Os fatores de risco para a paralisia cerebral podem ser agressões durante a gravidez (com malformações do cérebro) ou após o parto (parto prematuro com consequente dificuldade respiratória causada pela imaturidade dos pulmões e o baixo peso ao nascimento).

Este risco diminuiu ao longo do tempo devido à redução das taxas de gravidez múltipla.

6.2. Desenvolvimento intelectual e perturbação do espetro do autismo

O risco de défice intelectual e perturbação do espectro do autismo parece ser aumentado em crianças pós-ICSI, quando comparados com crianças pós-FIV convencional.

A perturbação do espectro do autismo também tem sido associada a alterações genéticas.

Embora a incidência do autismo, do transtorno do défice de atenção e hiperactividade e do recurso à PMA tenham aumentado simultaneamente ao longo dos anos, não é clara a sua associação.

Tal como com outros desfechos, os fatores de risco incluem a idade materna e paterna avançadas, a qualidade do esperma, a infertilidade materna e a toma de progesterona durante um período específico do desenvolvimento do bebé (mais relacionada com o autismo). 

Os desfechos são globalmente tranquilizadores, persistindo um pequeno risco para subgrupos específicos, como gravidezes por ICSI ou TEC. 

7.- Doenças metabólicas e cardiovasculares

Os possíveis problemas identificados em crianças nascidas após PMA incluem a diabetes, a pressão arterial elevada e a obesidade, embora esta associação seja, ainda, pouco clarificada. 

O crescimento prejudicado durante a gravidez e a recuperação rápida após o nascimento podem estar relacionados com o risco tardio destas doenças. 

Relativamente ao risco de diabetes mellitus tipo 1, crianças nascidas após TEC podem suscitar algumas preocupações. 

8.- Doenças oncológicas

O risco de cancro pode dever-se à técnica de reprodução e/ou à presença de malformações congénitas.

Os resultados são controversos, com possibilidade de um ligeiro aumento do risco para tumores de vários órgãos, embrionários (durante a formação do bebé) e sanguíneos (leucemia).

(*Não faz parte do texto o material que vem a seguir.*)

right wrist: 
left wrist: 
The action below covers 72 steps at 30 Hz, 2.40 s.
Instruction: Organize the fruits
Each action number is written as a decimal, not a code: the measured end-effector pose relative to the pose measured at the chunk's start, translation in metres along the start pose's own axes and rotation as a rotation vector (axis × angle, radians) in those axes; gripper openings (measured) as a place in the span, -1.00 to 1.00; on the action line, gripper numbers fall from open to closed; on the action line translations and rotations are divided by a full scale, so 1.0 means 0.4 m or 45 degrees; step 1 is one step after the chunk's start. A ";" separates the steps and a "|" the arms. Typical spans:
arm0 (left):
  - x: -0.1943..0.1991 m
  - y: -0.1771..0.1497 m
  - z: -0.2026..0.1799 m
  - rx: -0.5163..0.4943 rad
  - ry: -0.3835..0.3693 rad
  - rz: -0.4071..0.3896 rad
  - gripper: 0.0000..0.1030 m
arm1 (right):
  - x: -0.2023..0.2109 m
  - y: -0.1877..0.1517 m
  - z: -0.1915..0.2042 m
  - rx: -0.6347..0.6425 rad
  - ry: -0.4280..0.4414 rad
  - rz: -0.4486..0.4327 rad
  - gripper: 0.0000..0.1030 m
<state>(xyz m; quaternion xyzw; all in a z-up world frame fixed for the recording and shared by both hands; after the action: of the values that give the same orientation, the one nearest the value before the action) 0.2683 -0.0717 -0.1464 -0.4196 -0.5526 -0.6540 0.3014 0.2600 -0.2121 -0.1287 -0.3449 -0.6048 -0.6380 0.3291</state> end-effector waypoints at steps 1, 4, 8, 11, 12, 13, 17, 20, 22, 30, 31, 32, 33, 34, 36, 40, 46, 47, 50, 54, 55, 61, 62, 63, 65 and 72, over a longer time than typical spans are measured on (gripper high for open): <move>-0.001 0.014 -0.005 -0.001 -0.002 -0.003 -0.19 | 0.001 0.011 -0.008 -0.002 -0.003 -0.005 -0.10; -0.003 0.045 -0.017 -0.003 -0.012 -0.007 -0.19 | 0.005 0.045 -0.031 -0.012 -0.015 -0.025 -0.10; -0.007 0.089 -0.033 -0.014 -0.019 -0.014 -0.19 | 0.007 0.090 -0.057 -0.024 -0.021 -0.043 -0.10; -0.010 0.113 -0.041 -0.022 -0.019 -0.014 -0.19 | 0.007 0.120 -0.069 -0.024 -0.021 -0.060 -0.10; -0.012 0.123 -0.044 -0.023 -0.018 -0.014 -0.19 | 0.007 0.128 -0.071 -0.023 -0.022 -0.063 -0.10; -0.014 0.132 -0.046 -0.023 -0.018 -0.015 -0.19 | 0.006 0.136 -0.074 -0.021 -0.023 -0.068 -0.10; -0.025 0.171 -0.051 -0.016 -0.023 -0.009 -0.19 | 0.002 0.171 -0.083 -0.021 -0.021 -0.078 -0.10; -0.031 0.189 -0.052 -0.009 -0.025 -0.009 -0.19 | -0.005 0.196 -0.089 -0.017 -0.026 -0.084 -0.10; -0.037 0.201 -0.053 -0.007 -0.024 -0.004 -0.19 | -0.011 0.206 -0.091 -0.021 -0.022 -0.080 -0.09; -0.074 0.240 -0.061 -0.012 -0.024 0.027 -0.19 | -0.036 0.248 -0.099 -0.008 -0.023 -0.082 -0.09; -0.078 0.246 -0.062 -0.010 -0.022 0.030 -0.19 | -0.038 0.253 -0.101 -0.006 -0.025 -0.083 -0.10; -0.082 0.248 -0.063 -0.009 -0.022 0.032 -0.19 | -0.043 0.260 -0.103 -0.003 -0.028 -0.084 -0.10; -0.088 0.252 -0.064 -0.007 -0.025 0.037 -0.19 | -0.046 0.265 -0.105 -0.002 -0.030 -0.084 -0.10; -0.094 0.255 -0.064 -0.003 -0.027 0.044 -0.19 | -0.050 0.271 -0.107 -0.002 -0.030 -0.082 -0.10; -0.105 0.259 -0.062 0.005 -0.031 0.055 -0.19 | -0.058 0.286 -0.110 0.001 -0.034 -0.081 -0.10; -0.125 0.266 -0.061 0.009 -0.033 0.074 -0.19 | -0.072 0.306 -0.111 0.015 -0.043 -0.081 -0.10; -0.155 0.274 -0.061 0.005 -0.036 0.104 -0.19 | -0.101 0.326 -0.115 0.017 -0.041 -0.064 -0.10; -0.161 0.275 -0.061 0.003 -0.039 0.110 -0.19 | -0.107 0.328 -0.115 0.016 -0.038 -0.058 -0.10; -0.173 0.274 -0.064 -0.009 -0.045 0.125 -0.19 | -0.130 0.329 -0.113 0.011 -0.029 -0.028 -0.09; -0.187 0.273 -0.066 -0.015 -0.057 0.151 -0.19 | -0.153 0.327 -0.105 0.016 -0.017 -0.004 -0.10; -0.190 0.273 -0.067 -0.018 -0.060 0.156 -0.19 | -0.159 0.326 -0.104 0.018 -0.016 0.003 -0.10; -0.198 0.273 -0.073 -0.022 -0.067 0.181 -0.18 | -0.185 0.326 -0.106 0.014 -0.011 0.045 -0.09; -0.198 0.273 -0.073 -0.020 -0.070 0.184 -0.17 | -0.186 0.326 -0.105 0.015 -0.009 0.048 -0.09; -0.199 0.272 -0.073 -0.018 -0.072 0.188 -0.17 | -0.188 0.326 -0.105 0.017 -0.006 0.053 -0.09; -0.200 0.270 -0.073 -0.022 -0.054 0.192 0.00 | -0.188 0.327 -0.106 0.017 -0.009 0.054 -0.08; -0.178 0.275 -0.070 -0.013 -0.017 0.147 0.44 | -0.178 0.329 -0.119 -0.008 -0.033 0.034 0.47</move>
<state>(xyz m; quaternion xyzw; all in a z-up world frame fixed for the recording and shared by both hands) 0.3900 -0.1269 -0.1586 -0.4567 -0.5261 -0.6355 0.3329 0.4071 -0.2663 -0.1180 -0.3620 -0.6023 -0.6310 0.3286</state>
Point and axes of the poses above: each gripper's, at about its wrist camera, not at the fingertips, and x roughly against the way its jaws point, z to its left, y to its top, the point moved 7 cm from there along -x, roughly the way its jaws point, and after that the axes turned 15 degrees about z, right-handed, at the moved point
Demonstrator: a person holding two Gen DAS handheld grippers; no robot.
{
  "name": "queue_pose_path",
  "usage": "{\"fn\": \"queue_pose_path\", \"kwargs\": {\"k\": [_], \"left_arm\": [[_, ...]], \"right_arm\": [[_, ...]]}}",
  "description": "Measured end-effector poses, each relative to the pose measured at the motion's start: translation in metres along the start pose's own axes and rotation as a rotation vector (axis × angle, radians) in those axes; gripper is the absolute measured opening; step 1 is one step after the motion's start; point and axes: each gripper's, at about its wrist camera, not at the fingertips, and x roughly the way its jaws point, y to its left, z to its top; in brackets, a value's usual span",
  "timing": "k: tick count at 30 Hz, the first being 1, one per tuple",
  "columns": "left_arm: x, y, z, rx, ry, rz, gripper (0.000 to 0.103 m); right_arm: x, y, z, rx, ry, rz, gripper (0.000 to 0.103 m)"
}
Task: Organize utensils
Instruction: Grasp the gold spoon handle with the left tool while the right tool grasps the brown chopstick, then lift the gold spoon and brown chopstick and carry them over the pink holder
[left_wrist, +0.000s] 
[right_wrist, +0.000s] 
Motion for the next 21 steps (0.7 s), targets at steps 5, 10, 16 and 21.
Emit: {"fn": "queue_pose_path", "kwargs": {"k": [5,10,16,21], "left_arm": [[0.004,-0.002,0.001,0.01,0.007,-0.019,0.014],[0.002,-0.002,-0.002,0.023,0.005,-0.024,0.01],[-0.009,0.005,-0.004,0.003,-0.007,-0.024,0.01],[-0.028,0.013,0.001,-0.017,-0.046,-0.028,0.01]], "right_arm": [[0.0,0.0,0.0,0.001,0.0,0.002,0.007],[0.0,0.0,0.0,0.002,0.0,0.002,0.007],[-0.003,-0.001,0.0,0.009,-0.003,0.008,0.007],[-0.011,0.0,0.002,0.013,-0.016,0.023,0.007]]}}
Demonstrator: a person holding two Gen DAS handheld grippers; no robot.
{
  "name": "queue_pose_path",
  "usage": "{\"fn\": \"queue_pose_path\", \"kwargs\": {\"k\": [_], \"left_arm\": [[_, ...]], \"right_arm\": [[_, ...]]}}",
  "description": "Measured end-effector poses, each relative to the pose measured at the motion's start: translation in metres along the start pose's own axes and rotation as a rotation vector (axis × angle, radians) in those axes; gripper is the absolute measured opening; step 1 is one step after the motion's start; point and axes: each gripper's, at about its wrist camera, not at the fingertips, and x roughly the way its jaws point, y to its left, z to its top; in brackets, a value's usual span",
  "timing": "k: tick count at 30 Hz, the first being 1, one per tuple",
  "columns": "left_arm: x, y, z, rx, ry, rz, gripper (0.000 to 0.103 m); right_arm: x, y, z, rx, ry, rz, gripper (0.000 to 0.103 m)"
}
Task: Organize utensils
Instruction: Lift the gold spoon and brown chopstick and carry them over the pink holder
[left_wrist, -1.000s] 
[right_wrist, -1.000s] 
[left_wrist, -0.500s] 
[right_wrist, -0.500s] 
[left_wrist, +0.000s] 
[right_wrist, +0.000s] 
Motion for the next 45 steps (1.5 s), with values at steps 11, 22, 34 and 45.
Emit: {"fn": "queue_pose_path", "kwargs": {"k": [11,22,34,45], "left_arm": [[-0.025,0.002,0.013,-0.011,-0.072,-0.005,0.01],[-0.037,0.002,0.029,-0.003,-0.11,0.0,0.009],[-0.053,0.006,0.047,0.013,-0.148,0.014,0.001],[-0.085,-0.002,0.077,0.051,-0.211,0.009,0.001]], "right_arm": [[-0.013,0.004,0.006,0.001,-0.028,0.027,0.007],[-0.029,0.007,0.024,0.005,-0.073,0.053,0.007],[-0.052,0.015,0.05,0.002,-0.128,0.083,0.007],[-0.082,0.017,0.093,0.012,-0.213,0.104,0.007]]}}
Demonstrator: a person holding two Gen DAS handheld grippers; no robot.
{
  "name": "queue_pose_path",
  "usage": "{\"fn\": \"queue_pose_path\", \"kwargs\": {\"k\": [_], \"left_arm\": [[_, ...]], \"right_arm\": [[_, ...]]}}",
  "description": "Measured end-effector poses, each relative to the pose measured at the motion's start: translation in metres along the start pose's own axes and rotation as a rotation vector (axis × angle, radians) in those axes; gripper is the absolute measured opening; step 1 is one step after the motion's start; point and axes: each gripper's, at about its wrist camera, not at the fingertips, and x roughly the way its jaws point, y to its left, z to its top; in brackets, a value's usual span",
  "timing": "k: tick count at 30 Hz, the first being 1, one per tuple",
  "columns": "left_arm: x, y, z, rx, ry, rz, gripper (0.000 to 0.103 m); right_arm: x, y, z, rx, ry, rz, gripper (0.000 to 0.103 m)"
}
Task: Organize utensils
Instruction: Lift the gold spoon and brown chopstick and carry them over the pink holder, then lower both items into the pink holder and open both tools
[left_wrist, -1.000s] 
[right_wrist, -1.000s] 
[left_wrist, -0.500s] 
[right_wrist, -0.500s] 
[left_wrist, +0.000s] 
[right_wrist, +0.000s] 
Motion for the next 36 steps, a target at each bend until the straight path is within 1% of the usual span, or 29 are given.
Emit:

Contudo, não se verifica o aumento do risco geral de doença, com a exceção do risco superior encontrado nas gravidezes por TEC, preocupante particularmente na estratégia de “freeze-all” (congelamento de todas as células/embriões após a estimulação dos ovários). 

9.- Potencial reprodutivo

A infertilidade em crianças concebidas por PMA não parece ser superior à da população geral. A exceção, embora ainda questionável, poderá ser a descendência de pais com contagens muito baixas de espermatozoides, que recorrem à ICSI. 

10.- Saúde mental

A PMA não parece ter um impacto negativo na saúde mental dos descendentes, com ausência de risco aumentado para depressão, ansiedade ou comportamento suicida. 

Tabela 1 - Resumo dos efeitos da PMA na descendência

COMPLICAÇÕESRISCOFORÇA DA EVIDÊNCIA
Alterações genéticasAumento do riscoLimitada
Anomalias congénitasAumento do riscoLimitada
Parto prematuroAumento do riscoLimitada
Alterações do peso ao nascimentoAumento do risco Limitada
  
Recuperação de crescimento infantil na primeira infânciaControversa
Mortalidade antes/ao nascimentoAusência de riscoLimitada
Longo prazo
Alterações do sistema nervosoAusência de riscoLimitada
- Exceção: ICSI e TEC
Doenças metabólicas e cardiovascularesAumento do riscoControversa
CancroAusência de riscoCoerente
- Exceção: gestações por TEC
Reprodução Ausência de riscoLimitada
- Exceção: descendentes de pais sob ICSI
Saúde mentalAusência de risco Coerente

 

 

 

Prevenção / Recomendações

Embora a PMA seja considerada segura, alguns resultados desfavoráveis podem ocorrer mais frequentemente em comparação com gravidezes naturais.

Os resultados são geralmente tranquilizadores e a grande maioria das crianças é saudável.